Please repeat the lines below exactly. Begin with the line containing "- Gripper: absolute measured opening" and go on through the line containing "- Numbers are".
------------------------------------------------
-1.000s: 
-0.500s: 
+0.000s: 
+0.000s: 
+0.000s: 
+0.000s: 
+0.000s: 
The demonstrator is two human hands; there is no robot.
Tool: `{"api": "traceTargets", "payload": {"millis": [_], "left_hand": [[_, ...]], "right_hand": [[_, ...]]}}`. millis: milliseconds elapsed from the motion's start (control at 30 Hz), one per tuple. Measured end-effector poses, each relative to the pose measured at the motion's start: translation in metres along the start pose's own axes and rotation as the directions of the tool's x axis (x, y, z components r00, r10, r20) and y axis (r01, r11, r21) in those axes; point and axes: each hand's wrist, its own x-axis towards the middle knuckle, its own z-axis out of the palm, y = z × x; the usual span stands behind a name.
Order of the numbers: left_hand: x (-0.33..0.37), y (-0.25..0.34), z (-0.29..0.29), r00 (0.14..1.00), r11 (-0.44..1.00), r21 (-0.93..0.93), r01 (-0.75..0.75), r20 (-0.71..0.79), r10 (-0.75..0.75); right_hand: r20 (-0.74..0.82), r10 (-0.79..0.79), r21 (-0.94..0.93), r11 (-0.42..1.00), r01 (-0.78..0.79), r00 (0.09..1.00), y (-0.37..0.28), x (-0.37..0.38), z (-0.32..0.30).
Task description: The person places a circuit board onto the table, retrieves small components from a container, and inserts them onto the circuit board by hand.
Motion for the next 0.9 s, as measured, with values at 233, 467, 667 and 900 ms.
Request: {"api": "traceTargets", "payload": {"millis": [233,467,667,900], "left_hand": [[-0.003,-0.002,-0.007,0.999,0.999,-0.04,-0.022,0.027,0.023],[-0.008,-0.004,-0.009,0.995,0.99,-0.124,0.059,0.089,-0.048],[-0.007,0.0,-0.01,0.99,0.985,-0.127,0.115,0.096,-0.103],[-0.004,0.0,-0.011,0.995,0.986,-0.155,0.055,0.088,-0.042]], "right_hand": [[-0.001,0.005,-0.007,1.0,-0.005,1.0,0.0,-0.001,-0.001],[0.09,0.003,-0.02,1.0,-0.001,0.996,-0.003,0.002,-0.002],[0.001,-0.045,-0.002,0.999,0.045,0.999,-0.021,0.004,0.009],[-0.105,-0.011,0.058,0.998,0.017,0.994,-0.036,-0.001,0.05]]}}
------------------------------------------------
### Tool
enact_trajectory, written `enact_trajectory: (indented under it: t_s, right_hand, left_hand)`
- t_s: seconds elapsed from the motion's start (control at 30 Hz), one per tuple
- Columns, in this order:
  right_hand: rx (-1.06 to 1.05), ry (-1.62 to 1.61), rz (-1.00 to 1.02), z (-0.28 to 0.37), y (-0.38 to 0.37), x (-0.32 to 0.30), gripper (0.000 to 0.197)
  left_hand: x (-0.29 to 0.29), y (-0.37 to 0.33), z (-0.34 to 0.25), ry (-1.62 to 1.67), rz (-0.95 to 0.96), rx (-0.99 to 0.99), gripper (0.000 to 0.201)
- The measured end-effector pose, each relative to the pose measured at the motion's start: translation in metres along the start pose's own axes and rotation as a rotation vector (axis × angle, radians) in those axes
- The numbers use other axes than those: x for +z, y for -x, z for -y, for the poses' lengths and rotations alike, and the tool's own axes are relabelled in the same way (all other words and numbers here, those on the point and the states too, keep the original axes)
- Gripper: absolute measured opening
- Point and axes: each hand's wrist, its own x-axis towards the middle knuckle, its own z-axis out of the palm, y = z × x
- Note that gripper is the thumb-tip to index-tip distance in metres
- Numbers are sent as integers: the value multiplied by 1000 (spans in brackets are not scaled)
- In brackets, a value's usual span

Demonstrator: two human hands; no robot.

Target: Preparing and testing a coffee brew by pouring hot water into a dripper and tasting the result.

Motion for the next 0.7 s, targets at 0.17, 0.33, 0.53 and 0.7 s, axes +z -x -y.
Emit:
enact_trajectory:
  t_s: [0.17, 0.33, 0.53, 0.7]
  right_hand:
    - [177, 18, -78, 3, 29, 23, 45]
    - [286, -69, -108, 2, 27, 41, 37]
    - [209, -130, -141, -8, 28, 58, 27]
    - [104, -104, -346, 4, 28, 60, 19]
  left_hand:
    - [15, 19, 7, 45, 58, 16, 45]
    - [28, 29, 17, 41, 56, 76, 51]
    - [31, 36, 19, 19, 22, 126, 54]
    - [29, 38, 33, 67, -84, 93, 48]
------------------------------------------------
-- Answer space --
- Gripper: absolute measured opening
- Point and axes: each hand's wrist, its own x-axis towards the middle knuckle, its own z-axis out of the palm, y = z × x
- Note that gripper is the thumb-tip to index-tip distance in metres
- Numbers are sent as integers: the value multiplied by 1000 (spans in brackets are not scaled)

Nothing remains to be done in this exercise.